→ **WORK INSTRUCTION**
Across the listing below, how many lines include the string "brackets"? Reply with the number alone.

→ **DATA UNDER STUDY**

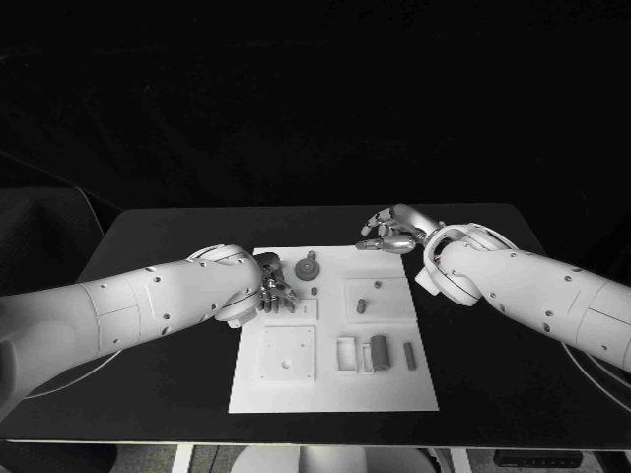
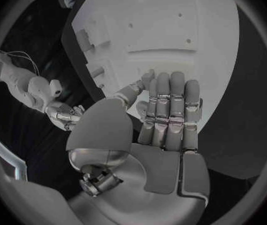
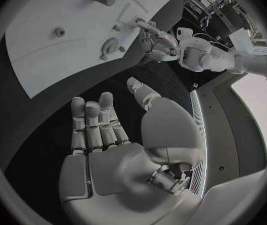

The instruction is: Assemble the parts on the task board

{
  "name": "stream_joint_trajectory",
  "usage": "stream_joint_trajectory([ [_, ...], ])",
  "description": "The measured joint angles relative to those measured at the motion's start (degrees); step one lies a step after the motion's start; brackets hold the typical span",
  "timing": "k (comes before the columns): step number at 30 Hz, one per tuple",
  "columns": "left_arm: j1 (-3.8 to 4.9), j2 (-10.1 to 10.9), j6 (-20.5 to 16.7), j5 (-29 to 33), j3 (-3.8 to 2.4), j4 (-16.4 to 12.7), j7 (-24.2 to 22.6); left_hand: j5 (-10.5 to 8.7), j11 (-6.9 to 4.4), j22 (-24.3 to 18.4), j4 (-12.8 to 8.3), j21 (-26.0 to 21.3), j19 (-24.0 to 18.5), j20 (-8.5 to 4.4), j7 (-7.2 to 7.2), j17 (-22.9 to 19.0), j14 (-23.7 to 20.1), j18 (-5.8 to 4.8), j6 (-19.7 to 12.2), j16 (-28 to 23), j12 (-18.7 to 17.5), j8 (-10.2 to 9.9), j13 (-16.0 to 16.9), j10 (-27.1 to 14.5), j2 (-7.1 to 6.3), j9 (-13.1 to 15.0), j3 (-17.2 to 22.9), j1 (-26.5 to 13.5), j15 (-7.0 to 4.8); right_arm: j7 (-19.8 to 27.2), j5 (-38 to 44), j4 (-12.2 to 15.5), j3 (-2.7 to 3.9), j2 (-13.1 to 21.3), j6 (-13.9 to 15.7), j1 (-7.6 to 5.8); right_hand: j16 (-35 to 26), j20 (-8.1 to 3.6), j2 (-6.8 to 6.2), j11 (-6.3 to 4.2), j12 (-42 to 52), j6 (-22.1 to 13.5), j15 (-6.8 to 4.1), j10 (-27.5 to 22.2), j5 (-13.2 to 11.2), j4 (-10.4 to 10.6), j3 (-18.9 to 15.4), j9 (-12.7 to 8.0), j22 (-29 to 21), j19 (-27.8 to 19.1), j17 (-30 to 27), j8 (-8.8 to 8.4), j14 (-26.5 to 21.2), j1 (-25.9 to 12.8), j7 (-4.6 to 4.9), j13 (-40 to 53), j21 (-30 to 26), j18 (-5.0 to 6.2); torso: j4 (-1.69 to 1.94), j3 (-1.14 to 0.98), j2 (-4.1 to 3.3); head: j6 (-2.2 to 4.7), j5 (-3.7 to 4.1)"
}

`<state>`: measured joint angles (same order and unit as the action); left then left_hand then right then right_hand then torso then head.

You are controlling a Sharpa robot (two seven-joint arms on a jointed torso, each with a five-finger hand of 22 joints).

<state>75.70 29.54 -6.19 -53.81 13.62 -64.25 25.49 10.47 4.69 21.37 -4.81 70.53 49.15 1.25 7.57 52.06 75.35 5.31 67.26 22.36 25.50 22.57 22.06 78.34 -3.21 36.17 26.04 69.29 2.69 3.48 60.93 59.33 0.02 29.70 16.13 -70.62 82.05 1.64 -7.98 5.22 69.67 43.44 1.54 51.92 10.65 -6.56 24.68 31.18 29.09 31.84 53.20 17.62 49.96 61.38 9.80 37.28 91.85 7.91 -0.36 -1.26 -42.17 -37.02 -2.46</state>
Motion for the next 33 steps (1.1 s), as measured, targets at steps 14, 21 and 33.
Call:
stream_joint_trajectory([
  [14,-0.43,-0.35,-0.01,-0.07,0.0,0.18,0.0,-0.03,0.0,0.0,-0.01,0.0,-0.01,0.0,-0.03,0.02,0.0,0.0,0.04,0.0,0.0,-0.23,0.0,0.02,0.0,-0.04,-0.01,0.0,0.0,-0.16,-0.02,0.32,0.0,0.01,-0.06,0.0,0.0,0.0,0.0,0.0,0.0,0.0,0.0,0.0,0.0,0.0,0.0,0.0,0.0,0.0,0.0,0.0,0.0,0.0,0.0,-0.01,0.0,-0.01,0.09,0.07,0.01,0.11,0.15],
  [21,-0.55,-0.48,-0.01,-0.08,-0.03,0.35,-0.04,-0.12,-0.09,0.0,-0.01,0.0,-0.01,0.01,-0.16,0.07,0.0,0.0,0.03,0.0,0.0,-0.01,0.0,0.29,0.0,-0.05,-0.01,0.0,0.0,-0.25,-0.02,0.46,0.0,0.01,-0.1,0.0,0.0,0.0,0.0,0.0,0.0,0.0,0.0,0.0,0.0,0.0,0.0,0.0,0.0,0.0,0.0,0.0,0.0,0.0,0.0,-0.05,0.0,0.0,0.08,0.07,0.01,0.12,0.25],
  [33,-0.59,-0.67,-0.16,-0.08,-0.04,0.62,-0.07,0.0,-0.08,-0.01,-0.01,0.0,-0.01,0.01,-0.32,0.08,0.0,0.01,0.08,0.0,0.0,0.15,0.0,0.32,0.01,0.09,-0.01,-0.01,0.0,-0.37,-0.02,0.59,0.0,0.04,-0.15,0.0,0.0,0.0,0.0,0.0,0.0,0.01,0.0,0.0,0.0,0.0,0.0,0.0,0.01,0.0,0.0,0.0,0.0,0.0,-0.01,-0.05,0.0,0.0,0.09,0.09,0.01,0.1,0.33],
])
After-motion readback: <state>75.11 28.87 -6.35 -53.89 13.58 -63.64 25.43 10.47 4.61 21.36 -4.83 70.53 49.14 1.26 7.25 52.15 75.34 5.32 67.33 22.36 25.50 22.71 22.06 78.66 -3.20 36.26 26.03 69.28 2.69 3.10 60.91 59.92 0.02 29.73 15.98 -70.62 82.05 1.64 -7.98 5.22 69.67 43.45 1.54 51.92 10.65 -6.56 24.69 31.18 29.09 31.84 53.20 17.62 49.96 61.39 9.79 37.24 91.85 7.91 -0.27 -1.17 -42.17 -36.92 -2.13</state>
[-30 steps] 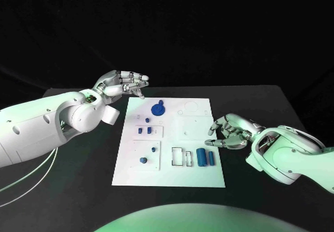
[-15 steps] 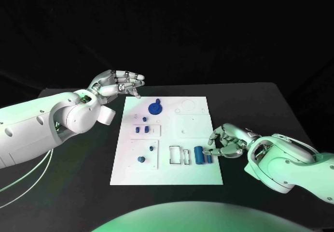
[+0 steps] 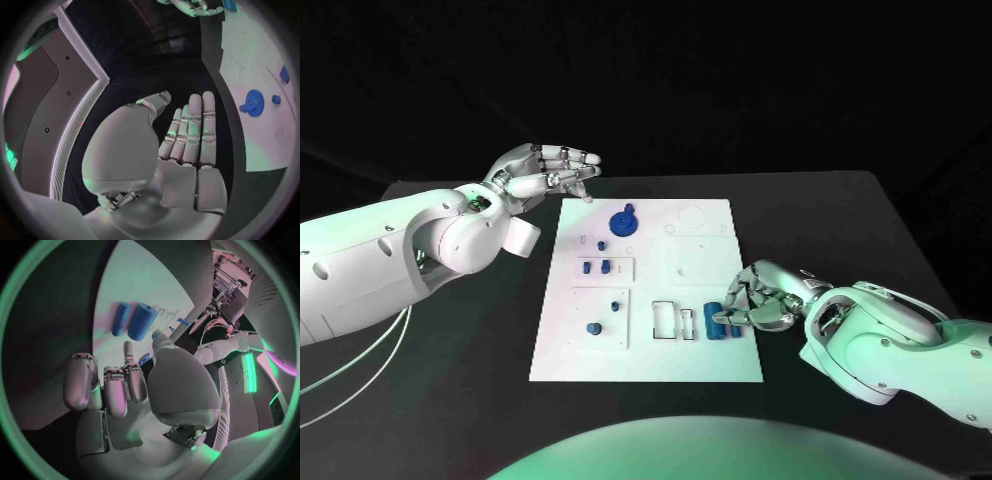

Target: Assemble the parts on the task board

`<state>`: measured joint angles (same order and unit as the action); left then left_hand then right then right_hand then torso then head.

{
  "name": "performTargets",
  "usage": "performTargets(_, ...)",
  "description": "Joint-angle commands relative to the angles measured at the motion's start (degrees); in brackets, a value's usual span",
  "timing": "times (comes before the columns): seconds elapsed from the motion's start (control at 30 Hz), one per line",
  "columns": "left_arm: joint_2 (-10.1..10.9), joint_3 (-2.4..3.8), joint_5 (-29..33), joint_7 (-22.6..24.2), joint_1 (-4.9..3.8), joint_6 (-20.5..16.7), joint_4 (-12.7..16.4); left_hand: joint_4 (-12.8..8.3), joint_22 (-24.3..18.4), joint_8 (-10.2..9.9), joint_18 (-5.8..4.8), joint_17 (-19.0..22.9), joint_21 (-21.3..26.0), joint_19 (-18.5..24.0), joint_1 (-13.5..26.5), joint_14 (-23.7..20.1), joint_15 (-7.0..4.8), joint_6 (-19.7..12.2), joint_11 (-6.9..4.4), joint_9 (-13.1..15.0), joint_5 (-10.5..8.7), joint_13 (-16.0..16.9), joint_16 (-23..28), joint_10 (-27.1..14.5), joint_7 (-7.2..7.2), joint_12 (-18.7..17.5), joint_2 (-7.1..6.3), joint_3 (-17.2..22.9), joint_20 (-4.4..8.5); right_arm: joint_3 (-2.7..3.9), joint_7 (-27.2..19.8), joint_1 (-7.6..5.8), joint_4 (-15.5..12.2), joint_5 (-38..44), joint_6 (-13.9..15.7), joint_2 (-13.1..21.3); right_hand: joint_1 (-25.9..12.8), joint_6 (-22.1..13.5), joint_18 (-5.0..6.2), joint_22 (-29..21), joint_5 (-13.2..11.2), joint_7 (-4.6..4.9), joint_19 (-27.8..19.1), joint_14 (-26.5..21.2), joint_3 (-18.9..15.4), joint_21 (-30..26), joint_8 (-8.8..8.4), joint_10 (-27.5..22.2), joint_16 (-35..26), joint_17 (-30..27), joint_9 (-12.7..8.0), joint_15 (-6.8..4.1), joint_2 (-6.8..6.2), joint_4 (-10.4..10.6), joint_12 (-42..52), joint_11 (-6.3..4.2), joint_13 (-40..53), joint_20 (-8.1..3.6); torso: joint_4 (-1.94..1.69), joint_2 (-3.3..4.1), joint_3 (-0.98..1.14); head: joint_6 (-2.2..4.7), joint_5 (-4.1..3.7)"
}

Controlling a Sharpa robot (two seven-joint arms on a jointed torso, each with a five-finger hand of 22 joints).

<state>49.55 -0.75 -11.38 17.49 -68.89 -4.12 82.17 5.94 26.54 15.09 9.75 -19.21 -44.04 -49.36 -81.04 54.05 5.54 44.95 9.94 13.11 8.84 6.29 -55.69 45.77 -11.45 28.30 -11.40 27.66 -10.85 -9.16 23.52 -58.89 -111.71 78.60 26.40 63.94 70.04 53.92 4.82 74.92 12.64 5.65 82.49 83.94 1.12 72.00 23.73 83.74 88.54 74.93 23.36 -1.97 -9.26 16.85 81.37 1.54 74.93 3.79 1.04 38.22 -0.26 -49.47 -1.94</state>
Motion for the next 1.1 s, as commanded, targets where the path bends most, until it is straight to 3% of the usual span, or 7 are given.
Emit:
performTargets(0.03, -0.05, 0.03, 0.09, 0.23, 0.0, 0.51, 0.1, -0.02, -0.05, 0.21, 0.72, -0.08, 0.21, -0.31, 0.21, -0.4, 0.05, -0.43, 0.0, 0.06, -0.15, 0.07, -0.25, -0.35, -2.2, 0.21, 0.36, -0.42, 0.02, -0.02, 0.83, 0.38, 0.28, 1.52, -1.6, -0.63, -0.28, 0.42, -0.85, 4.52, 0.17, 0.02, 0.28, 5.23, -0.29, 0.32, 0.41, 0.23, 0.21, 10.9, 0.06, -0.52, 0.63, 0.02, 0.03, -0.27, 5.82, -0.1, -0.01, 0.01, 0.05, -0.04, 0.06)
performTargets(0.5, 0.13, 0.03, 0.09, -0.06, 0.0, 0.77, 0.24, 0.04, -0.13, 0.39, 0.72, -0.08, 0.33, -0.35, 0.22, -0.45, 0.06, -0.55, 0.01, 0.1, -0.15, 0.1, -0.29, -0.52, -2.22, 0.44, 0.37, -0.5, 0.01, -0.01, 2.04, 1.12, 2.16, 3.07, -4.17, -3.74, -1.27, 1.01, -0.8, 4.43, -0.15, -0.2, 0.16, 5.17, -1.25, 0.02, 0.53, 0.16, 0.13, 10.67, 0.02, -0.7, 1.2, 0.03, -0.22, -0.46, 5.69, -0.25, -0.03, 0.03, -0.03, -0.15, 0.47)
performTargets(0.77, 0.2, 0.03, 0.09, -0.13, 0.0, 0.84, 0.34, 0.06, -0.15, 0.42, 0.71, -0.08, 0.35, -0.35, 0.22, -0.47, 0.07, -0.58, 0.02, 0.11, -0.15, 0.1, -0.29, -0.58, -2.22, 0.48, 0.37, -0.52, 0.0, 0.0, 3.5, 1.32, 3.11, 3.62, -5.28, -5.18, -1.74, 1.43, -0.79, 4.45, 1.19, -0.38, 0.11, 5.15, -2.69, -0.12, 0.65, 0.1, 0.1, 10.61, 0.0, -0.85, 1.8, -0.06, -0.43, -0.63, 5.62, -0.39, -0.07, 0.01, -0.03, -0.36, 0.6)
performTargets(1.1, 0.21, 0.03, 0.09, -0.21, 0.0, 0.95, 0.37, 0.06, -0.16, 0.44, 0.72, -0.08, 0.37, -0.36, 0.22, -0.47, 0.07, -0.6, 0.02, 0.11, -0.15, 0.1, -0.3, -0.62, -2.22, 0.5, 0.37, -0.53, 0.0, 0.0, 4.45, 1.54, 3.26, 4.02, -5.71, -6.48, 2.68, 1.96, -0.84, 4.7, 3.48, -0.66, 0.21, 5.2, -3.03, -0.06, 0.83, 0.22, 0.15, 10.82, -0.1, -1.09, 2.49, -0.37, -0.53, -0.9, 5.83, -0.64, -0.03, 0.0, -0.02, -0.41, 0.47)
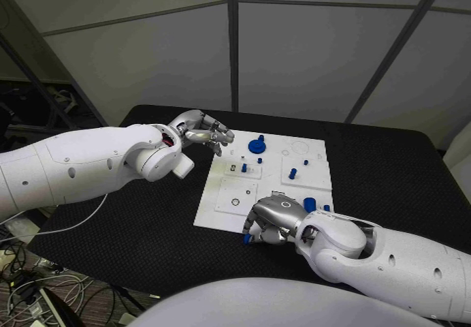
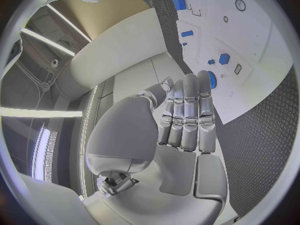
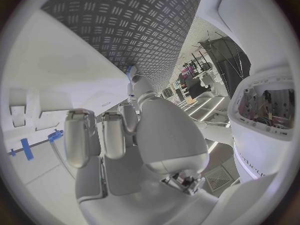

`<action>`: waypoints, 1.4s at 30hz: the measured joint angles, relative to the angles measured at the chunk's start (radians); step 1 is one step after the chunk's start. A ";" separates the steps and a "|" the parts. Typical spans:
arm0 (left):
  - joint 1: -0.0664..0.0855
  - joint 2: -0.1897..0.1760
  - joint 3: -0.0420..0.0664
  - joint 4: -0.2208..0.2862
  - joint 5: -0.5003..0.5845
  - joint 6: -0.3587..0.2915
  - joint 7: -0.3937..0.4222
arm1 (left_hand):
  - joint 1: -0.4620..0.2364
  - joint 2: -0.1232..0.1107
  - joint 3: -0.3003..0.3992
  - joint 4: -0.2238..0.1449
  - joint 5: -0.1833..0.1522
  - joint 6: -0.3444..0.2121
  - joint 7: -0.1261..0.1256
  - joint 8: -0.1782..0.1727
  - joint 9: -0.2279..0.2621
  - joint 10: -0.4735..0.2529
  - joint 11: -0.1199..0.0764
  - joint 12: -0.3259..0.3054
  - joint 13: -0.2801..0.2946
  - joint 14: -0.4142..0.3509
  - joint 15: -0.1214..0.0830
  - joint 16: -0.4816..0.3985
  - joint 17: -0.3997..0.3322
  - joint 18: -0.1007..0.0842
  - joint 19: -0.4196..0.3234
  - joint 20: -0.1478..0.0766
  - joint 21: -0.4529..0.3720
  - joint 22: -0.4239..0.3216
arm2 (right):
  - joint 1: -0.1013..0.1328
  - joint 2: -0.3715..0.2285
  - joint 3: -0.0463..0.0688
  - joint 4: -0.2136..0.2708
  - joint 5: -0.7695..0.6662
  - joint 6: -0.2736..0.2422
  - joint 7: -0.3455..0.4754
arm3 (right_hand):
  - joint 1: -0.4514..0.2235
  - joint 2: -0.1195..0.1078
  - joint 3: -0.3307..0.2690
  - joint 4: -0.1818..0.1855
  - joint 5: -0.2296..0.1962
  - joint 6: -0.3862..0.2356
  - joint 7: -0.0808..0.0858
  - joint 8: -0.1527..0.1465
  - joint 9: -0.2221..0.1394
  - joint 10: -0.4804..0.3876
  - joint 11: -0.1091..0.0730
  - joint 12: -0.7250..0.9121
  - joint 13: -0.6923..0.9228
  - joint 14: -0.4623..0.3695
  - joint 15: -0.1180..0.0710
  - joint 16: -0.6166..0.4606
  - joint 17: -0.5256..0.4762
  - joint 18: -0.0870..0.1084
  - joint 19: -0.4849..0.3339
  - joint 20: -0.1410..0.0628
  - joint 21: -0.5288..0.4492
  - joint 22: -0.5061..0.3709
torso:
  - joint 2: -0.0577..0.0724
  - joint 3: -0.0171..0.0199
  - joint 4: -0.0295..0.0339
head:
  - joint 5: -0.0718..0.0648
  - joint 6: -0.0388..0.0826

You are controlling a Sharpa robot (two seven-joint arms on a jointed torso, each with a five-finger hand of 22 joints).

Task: Assemble the parts on the task board

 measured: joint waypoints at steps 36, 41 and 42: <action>0.000 0.002 0.000 -0.010 0.000 0.004 -0.010 | 0.007 0.001 -0.003 -0.003 0.000 0.000 0.000 0.000 -0.006 0.001 0.002 0.000 -0.004 0.000 0.000 -0.005 0.001 0.000 0.000 0.000 0.000 0.003 | 0.000 -0.080 0.000 0.061 0.066 -0.059 0.080 | -0.066 0.066 -0.010 -0.022 0.167 -0.022 -0.011 -0.022 0.042 -0.004 -0.004 -0.029 0.038 0.004 -0.011 -0.005 0.001 0.000 0.000 -0.014 0.015 0.001 | -0.001 -0.0005 -0.0002 | -0.003 0.000; 0.000 0.002 0.000 -0.013 0.000 0.006 -0.012 | 0.008 0.000 -0.003 -0.003 0.000 0.000 0.000 0.000 -0.006 0.002 0.002 0.000 -0.004 0.000 0.000 -0.005 0.001 0.000 0.000 0.000 0.000 0.003 | 0.009 -0.103 0.001 0.093 0.082 -0.077 0.096 | -0.066 0.066 -0.008 -0.018 0.167 -0.024 -0.012 -0.022 0.042 -0.004 -0.004 -0.029 0.038 0.004 -0.011 -0.005 0.001 0.000 0.000 -0.014 0.015 0.001 | -0.001 -0.0006 0.0000 | -0.004 0.000; 0.000 0.002 0.000 -0.013 0.000 0.006 -0.012 | 0.008 0.000 -0.003 -0.003 0.000 0.000 0.000 0.000 -0.006 0.001 0.002 0.000 -0.004 0.000 0.000 -0.005 0.001 0.000 0.000 0.000 0.000 0.003 | 0.011 -0.105 0.001 0.098 0.085 -0.079 0.098 | -0.066 0.066 -0.008 -0.018 0.167 -0.024 -0.012 -0.022 0.042 -0.004 -0.004 -0.029 0.038 0.004 -0.010 -0.005 0.001 0.000 0.000 -0.014 0.015 0.001 | -0.001 -0.0006 0.0000 | -0.004 0.000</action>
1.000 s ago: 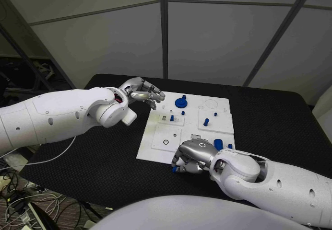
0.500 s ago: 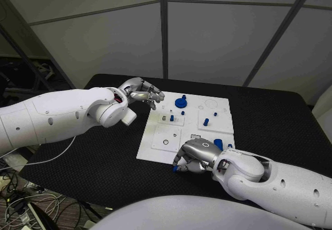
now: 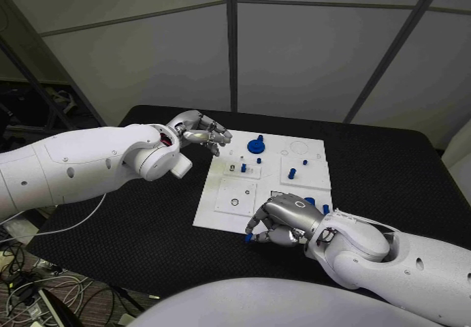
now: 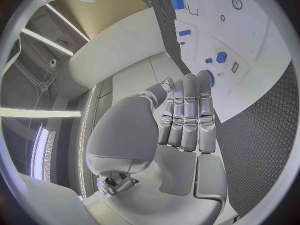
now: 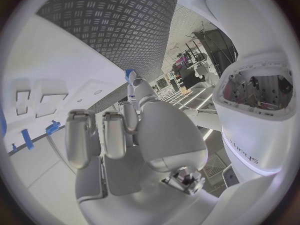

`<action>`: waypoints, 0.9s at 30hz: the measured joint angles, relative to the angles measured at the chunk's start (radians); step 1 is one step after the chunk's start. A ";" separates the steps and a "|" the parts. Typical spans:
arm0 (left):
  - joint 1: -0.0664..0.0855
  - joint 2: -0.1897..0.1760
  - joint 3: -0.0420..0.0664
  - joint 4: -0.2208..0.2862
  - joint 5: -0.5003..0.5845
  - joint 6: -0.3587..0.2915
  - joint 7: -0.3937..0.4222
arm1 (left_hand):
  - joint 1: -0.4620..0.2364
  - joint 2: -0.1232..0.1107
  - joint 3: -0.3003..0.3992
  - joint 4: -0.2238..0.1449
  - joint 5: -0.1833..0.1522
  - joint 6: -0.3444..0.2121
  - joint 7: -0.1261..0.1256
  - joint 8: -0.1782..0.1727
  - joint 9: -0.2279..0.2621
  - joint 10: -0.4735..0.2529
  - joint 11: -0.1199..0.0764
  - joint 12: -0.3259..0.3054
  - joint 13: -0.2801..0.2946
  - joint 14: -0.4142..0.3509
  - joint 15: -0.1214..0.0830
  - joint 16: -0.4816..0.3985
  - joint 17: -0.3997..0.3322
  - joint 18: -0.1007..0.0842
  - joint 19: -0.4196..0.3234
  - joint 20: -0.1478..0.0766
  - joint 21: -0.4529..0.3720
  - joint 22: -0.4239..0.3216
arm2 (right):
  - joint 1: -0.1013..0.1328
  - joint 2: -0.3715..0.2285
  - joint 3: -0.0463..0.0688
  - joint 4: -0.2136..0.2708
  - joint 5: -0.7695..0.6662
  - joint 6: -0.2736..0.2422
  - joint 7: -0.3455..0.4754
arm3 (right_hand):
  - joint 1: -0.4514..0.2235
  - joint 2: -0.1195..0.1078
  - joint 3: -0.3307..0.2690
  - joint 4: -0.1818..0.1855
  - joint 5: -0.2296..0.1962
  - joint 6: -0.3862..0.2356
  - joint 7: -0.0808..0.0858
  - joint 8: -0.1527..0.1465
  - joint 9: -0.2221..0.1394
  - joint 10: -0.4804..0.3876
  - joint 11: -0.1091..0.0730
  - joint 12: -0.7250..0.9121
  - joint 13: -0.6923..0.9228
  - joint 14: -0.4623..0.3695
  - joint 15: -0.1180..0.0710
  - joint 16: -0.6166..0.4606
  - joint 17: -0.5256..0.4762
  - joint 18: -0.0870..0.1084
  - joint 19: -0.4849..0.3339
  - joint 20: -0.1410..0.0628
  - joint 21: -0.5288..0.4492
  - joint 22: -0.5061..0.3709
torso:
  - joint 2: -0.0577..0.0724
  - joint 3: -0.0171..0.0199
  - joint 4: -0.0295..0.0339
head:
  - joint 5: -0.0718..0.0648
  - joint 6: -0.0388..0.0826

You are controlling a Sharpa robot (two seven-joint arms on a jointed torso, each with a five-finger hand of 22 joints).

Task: Assemble the parts on the task board

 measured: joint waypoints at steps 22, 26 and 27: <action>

→ **YOUR RESPONSE**
2